**Problem to solve**
In the material below, find each line with the word "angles" and copy it.
Segment Start: Excerpted records
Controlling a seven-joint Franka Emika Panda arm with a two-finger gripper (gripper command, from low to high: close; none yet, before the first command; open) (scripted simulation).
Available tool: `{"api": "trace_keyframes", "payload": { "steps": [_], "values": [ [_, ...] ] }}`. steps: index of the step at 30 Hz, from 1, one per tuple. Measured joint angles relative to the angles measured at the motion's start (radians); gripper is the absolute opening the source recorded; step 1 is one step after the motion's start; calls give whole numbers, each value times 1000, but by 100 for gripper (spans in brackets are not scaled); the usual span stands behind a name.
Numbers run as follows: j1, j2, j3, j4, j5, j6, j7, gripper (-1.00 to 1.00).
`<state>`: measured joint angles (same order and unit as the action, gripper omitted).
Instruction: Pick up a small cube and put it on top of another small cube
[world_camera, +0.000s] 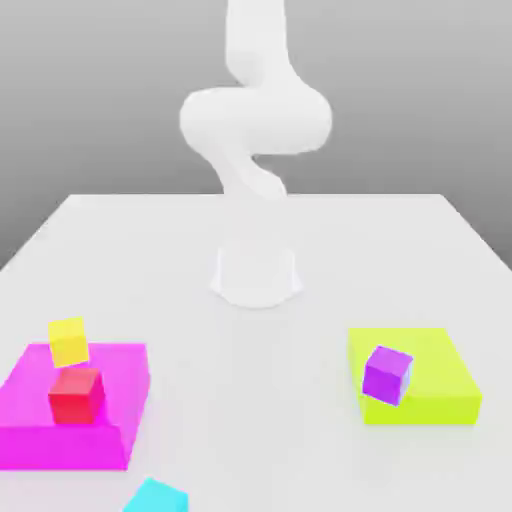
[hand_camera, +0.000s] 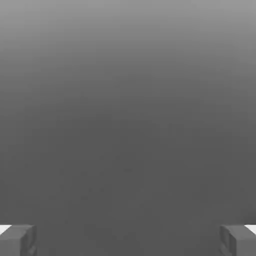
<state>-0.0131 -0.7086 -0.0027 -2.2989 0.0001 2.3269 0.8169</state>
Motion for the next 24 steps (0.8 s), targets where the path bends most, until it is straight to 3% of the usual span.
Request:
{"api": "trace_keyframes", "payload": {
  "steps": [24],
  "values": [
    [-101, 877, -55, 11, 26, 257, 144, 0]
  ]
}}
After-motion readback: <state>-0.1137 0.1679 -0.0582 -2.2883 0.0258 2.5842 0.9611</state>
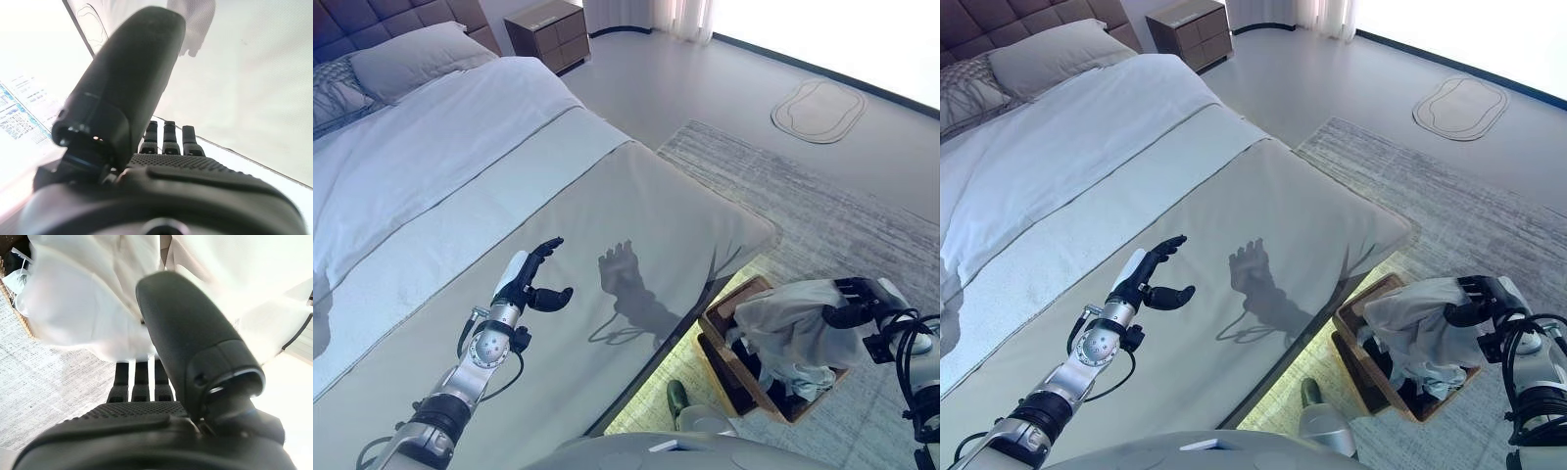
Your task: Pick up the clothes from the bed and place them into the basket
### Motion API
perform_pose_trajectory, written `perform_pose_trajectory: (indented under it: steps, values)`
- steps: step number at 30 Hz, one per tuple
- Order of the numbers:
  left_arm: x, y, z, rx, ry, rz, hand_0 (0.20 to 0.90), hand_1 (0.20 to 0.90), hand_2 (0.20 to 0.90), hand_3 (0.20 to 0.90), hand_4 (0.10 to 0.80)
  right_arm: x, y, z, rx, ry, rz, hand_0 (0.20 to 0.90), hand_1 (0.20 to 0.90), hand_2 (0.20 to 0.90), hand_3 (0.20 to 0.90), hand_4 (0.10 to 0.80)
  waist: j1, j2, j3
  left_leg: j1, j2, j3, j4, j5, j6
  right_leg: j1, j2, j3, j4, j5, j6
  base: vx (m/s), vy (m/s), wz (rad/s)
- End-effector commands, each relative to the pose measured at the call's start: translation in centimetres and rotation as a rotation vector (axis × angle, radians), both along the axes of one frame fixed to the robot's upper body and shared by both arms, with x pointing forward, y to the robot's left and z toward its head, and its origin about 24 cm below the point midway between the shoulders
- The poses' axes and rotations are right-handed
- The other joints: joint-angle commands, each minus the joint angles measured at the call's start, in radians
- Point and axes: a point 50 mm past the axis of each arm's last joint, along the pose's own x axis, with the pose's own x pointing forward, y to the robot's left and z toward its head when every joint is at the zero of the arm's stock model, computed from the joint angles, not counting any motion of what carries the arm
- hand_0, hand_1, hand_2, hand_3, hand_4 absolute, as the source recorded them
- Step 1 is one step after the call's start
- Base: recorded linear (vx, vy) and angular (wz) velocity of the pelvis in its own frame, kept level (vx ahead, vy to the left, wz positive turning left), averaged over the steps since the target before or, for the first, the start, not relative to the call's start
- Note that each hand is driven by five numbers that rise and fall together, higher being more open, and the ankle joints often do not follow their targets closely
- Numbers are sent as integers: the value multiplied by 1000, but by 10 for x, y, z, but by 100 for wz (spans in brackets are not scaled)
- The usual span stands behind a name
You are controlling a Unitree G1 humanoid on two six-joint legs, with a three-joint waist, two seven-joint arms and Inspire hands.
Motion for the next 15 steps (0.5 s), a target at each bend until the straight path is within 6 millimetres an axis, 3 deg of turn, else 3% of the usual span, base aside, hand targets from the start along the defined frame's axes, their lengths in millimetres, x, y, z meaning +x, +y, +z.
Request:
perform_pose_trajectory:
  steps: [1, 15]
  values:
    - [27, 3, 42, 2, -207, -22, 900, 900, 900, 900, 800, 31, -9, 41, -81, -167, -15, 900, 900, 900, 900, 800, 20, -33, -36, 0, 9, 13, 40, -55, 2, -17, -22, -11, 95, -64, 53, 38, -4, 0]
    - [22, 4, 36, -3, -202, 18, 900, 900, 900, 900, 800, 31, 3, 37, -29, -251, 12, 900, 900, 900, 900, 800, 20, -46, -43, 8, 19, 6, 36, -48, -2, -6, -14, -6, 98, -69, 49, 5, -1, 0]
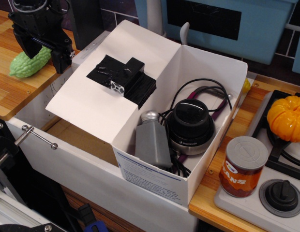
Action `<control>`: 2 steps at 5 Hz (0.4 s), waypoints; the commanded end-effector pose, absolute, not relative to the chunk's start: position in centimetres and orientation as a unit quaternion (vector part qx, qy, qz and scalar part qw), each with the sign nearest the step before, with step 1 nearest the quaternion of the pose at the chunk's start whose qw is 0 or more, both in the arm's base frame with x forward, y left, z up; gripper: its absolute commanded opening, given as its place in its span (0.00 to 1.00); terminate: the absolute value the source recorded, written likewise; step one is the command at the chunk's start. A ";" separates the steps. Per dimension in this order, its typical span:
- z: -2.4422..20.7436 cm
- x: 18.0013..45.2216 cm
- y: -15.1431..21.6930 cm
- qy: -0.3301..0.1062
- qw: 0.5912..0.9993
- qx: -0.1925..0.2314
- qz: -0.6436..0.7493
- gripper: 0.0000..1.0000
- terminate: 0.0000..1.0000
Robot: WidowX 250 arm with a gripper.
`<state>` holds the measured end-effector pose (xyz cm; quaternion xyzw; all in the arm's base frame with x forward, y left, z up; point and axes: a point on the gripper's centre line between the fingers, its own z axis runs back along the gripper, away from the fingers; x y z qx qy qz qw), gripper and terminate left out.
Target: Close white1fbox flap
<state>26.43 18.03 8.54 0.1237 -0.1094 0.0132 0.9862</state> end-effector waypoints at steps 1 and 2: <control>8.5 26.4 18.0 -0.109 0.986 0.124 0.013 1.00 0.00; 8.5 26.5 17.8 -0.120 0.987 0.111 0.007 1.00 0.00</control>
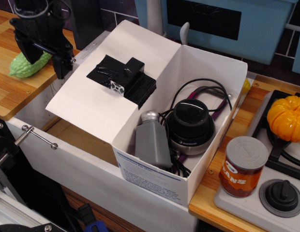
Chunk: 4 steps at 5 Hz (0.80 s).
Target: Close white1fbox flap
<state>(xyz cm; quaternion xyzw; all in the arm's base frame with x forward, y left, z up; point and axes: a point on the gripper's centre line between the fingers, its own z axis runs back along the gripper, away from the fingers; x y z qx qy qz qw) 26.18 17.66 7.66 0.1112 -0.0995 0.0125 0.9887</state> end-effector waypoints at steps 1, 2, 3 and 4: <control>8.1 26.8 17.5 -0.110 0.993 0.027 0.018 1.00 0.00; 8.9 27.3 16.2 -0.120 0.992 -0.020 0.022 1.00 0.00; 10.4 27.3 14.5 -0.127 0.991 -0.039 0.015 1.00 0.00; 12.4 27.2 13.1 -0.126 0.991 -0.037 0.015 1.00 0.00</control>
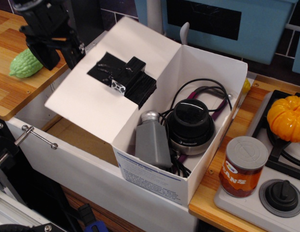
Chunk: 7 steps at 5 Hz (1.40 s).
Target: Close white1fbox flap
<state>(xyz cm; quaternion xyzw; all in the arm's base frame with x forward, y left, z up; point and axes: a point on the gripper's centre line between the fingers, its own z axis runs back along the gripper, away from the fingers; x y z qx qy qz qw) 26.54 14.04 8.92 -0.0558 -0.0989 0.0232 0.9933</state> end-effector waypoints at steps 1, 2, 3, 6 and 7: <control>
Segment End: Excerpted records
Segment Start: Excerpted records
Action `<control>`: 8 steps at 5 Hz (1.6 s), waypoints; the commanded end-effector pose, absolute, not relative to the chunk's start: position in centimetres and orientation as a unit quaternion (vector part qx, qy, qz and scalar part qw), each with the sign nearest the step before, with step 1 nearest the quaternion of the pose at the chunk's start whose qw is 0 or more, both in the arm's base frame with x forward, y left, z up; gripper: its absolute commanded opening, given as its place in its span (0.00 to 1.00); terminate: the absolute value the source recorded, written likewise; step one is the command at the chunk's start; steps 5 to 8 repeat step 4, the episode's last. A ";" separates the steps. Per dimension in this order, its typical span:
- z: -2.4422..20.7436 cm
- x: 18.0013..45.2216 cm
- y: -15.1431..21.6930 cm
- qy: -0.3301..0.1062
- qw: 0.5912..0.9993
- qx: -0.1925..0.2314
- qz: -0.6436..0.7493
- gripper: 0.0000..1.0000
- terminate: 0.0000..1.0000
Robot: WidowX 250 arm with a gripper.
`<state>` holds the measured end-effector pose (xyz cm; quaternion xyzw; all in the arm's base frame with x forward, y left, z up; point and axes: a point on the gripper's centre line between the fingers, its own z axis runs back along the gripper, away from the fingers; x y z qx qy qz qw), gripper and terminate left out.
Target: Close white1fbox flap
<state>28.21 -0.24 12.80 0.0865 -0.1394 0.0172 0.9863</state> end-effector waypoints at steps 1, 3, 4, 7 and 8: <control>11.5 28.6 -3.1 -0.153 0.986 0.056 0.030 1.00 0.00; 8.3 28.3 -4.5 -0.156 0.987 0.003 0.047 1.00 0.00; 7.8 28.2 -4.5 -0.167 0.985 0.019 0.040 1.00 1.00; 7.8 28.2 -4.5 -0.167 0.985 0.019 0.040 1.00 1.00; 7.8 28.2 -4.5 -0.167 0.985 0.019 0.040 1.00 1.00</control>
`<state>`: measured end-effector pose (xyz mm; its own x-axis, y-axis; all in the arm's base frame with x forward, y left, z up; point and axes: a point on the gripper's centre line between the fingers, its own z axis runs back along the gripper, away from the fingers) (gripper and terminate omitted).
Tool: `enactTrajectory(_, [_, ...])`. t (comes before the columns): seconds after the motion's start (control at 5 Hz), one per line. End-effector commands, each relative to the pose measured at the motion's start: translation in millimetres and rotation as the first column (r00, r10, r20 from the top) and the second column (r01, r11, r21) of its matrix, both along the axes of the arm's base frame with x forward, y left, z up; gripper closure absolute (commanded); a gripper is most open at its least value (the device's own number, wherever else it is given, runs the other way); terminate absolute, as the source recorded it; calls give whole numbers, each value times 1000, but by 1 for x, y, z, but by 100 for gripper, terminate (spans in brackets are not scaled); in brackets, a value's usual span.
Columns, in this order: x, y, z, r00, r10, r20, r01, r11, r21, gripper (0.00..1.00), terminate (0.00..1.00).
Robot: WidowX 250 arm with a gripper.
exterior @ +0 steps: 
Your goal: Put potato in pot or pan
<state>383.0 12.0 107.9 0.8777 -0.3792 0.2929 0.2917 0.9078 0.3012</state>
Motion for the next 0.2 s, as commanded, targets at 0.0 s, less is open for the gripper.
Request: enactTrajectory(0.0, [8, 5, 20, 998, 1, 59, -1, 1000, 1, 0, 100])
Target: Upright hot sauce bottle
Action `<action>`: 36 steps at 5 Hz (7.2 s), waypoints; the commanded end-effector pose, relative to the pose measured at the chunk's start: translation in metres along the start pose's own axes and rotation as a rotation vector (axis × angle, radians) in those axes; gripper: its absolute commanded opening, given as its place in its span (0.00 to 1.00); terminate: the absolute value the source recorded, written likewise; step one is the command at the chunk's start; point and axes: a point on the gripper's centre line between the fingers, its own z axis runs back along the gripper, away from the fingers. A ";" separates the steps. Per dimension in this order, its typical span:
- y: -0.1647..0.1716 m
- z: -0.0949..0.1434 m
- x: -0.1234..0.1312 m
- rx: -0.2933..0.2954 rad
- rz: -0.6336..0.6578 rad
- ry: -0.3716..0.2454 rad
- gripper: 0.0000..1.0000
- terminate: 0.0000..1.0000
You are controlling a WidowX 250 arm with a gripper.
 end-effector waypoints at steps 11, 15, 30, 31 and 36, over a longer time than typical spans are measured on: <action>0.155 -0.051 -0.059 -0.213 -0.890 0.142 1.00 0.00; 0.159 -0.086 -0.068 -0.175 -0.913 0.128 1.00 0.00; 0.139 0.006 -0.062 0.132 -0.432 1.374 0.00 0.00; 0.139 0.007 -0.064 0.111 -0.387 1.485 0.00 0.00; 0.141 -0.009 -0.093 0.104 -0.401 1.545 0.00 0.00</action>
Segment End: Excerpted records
**Answer for this exercise**
Available tool: `{"api": "trace_keyframes", "payload": { "steps": [_], "values": [ [_, ...] ] }}`. steps: index of the step at 30 Hz, from 1, one per tuple. Measured joint angles relative to the angles measured at the motion's start (radians); gripper is the absolute opening the source recorded; step 1 is one step after the motion's start; calls give whole numbers, each value times 1000, but by 100 for gripper (spans in brackets are not scaled); the usual span stands behind a name.
`<state>`: measured joint angles (same order and unit as the action, gripper omitted).
- The other joints: joint-angle commands, each minus the joint angles measured at the call's start, in radians
- Point and axes: a point 50 mm past the axis of each arm's last joint, along the pose's own x axis, with the pose's own x pointing forward, y to the robot's left and z toward its head when every joint is at the zero of the arm's stock model, computed from the joint angles, not counting any motion of what carries the arm

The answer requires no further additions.